Where delirium is concerned (as with most conditions), “an ounce of prevention is worth a pound of cure.” Namely, avoid prescribing problem medications such as anticholinergics, sedative/hypnotics (except benzodiazepines for treatment of alcohol withdrawal), and antihistamines; and minimize narcotics, but don’t undertreat pain as uncontrolled pain is a more potent delirium trigger than narcotics.

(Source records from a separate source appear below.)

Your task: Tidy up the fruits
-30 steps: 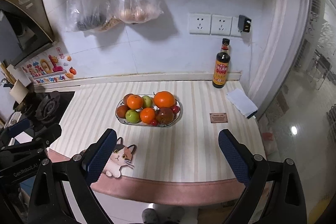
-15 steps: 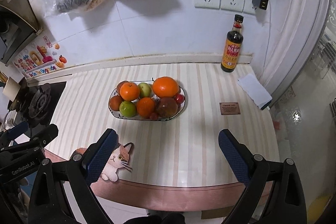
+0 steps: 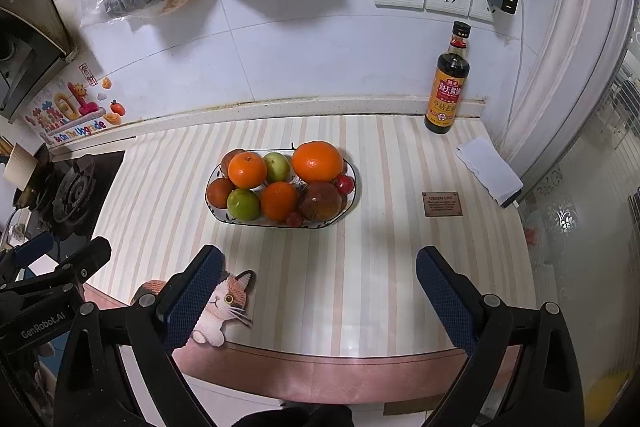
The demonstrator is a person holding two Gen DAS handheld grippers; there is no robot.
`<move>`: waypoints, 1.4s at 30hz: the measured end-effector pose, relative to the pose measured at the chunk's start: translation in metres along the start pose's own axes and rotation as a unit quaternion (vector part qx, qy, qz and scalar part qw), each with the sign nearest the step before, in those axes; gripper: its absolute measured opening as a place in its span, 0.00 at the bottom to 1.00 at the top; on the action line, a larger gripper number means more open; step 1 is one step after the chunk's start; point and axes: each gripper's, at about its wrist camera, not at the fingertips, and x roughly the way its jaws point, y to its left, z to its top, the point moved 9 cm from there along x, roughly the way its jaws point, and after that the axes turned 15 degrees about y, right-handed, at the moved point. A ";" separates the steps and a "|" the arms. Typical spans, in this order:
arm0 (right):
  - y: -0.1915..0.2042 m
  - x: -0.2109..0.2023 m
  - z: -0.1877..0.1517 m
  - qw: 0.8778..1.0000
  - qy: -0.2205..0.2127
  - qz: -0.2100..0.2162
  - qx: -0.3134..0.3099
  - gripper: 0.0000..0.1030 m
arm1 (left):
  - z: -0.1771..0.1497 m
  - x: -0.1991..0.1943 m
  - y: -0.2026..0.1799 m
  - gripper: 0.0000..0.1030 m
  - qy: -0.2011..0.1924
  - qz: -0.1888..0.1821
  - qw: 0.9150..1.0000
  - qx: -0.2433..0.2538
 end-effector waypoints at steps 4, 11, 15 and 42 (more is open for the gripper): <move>0.001 0.000 0.000 1.000 0.000 -0.001 -0.001 0.97 | 0.001 -0.001 -0.002 1.00 -0.002 0.000 1.000 0.003; 0.003 0.000 -0.001 1.000 -0.001 -0.001 -0.001 0.97 | 0.002 -0.003 -0.006 1.00 -0.003 -0.003 1.000 0.009; 0.002 -0.002 -0.002 1.000 -0.002 -0.002 -0.001 0.97 | 0.002 -0.003 -0.006 1.00 -0.004 -0.005 1.000 0.009; -0.004 -0.008 -0.002 1.000 -0.006 0.000 0.002 0.97 | 0.007 -0.013 -0.008 1.00 -0.016 -0.005 1.000 0.009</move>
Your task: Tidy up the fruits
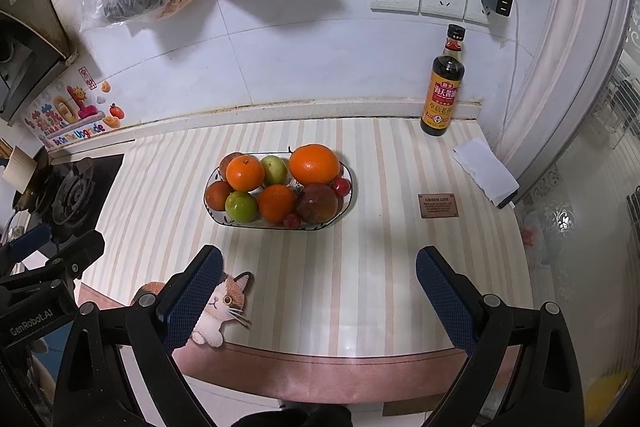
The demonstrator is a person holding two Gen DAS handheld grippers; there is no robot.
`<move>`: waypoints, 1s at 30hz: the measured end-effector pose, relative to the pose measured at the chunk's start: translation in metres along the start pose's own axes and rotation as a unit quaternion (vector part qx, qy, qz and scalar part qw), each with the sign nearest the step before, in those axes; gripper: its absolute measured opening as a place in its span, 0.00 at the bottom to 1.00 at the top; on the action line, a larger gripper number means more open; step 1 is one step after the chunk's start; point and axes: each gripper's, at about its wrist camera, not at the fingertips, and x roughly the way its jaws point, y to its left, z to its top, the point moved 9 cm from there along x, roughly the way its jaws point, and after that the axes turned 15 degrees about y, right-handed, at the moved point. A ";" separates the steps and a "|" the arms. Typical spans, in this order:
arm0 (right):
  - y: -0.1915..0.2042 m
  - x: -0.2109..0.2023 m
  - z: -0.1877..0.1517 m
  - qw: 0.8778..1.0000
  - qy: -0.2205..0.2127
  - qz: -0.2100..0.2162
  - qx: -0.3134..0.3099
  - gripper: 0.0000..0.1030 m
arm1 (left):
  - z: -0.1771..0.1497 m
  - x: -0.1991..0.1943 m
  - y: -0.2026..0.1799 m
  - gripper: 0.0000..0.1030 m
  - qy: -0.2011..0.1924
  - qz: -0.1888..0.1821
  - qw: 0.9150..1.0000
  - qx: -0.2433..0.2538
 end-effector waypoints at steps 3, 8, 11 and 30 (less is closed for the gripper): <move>0.000 0.000 0.000 1.000 -0.001 -0.001 0.000 0.97 | 0.000 -0.001 0.000 1.00 -0.001 0.000 1.000 0.000; 0.000 -0.002 0.000 1.000 0.000 0.000 -0.001 0.97 | 0.000 -0.001 -0.001 1.00 -0.002 0.003 1.000 0.002; 0.000 -0.004 0.000 1.000 -0.001 0.000 -0.001 0.97 | -0.001 -0.002 0.000 1.00 -0.002 0.002 1.000 0.001; 0.000 -0.006 -0.002 1.000 0.000 0.002 -0.003 0.97 | -0.003 -0.004 0.000 1.00 -0.003 0.003 1.000 0.002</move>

Avoid sleep deprivation. Do we really require vital signs and phlebotomy between midnight and 6 a.m.? Make sure patients have their glasses and hearing aids, and keep them up and moving during daylight hours. Sleep and sensory deprivation are effective forms of human torture and are known to be rather disorienting.
Finally, antipsychotics are associated with increased mortality in dementia. Patients with agitated delirium may benefit from a low dose of haloperidol. When prescribing haloperidol, remember IV administration requires EKG monitoring (FDA black box warning), and a reasonable starting dose is 0.5 mg, NOT 5 mg.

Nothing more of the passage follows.